**DATASET EXCERPT**
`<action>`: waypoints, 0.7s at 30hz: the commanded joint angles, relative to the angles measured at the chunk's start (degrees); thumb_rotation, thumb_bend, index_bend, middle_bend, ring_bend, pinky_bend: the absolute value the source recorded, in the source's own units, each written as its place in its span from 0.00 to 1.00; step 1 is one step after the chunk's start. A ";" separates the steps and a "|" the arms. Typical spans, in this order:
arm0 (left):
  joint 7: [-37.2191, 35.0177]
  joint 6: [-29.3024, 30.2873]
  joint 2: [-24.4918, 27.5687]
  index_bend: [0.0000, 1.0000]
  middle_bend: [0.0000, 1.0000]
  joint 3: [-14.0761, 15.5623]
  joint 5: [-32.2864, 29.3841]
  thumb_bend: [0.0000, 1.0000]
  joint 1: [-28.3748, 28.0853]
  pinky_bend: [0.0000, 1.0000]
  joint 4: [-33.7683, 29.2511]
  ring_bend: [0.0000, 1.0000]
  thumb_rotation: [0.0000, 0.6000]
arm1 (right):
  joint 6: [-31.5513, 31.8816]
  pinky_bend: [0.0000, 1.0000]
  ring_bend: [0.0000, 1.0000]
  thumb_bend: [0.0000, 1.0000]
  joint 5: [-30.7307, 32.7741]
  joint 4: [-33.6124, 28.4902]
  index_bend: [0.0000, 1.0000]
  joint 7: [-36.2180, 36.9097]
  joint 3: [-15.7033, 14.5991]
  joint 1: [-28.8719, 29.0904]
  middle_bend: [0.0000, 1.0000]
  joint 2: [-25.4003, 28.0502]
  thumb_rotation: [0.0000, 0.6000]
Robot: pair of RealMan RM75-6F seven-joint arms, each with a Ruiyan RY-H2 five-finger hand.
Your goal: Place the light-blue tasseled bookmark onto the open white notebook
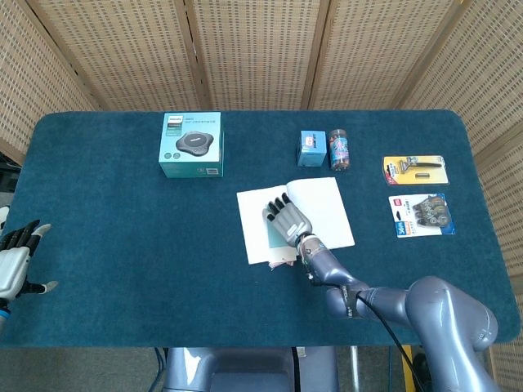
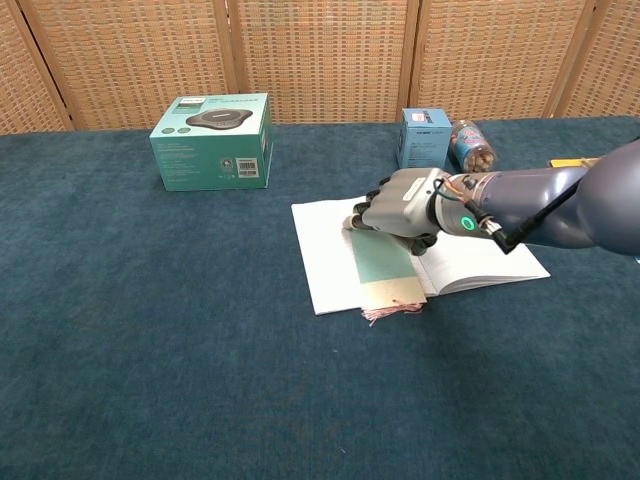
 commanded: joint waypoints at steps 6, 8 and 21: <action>-0.08 0.08 0.06 0.00 0.00 -0.04 -0.04 0.00 0.03 0.00 -0.04 0.00 1.00 | 0.16 0.06 0.00 1.00 0.53 0.73 0.03 0.79 0.13 0.75 0.05 -0.57 1.00; -0.14 0.09 0.07 0.00 0.00 -0.02 -0.01 0.00 0.05 0.00 -0.02 0.00 1.00 | 0.26 0.07 0.00 1.00 0.38 0.80 0.03 0.60 -0.19 0.90 0.05 -0.50 1.00; -0.13 0.18 0.09 0.00 0.00 0.04 0.15 0.00 0.08 0.00 -0.09 0.00 1.00 | 1.15 0.07 0.00 1.00 -4.45 2.28 0.03 0.91 -2.22 0.68 0.05 -0.21 1.00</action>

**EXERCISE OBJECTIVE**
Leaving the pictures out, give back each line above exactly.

**TASK ANSWER**
`<action>`: waypoints, 0.7s at 30hz: the commanded joint angles, relative to the angles measured at the chunk's start (degrees); thumb_rotation, thumb_bend, index_bend, middle_bend, ring_bend, pinky_bend: the absolute value the source recorded, in the source's own units, each written as its place in its span from 0.00 to 1.00; step 1 is one step after the chunk's start. A ";" separates the steps and a "|" the arms. Typical spans, in this order:
arm0 (left):
  joint 7: [-37.2191, 35.0177]
  joint 6: [-29.3024, 30.2873]
  joint 2: [-24.4918, 27.5687]
  index_bend: [0.0000, 1.0000]
  middle_bend: [0.0000, 1.0000]
  joint 3: [-14.0761, 15.5623]
  joint 5: [-32.2864, 29.3841]
  thumb_bend: [0.0000, 1.0000]
  joint 1: [-28.3748, 28.0853]
  pinky_bend: [0.0000, 1.0000]
  joint 4: [-33.7683, 29.2511]
  ring_bend: [0.0000, 1.0000]
  thumb_rotation: [0.0000, 0.6000]
arm1 (right):
  joint 6: [-31.5513, 31.8816]
  pinky_bend: [0.0000, 1.0000]
  ring_bend: [0.0000, 1.0000]
  thumb_bend: [0.0000, 1.0000]
  joint 5: [-30.7307, 32.7741]
  joint 4: [-33.6124, 28.4902]
  index_bend: [0.0000, 1.0000]
  joint 7: [-36.2180, 36.9097]
  joint 3: [-15.7033, 14.5991]
  joint 1: [-28.8719, 29.0904]
  middle_bend: [0.0000, 1.0000]
  joint 2: [-25.4003, 28.0502]
  thumb_rotation: [0.0000, 0.6000]
Robot: pair of RealMan RM75-6F seven-joint arms, each with a Ruiyan RY-H2 five-finger hand.
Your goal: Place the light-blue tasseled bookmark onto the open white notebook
 commanded: joint waypoints at steps 6, 8 and 21: <action>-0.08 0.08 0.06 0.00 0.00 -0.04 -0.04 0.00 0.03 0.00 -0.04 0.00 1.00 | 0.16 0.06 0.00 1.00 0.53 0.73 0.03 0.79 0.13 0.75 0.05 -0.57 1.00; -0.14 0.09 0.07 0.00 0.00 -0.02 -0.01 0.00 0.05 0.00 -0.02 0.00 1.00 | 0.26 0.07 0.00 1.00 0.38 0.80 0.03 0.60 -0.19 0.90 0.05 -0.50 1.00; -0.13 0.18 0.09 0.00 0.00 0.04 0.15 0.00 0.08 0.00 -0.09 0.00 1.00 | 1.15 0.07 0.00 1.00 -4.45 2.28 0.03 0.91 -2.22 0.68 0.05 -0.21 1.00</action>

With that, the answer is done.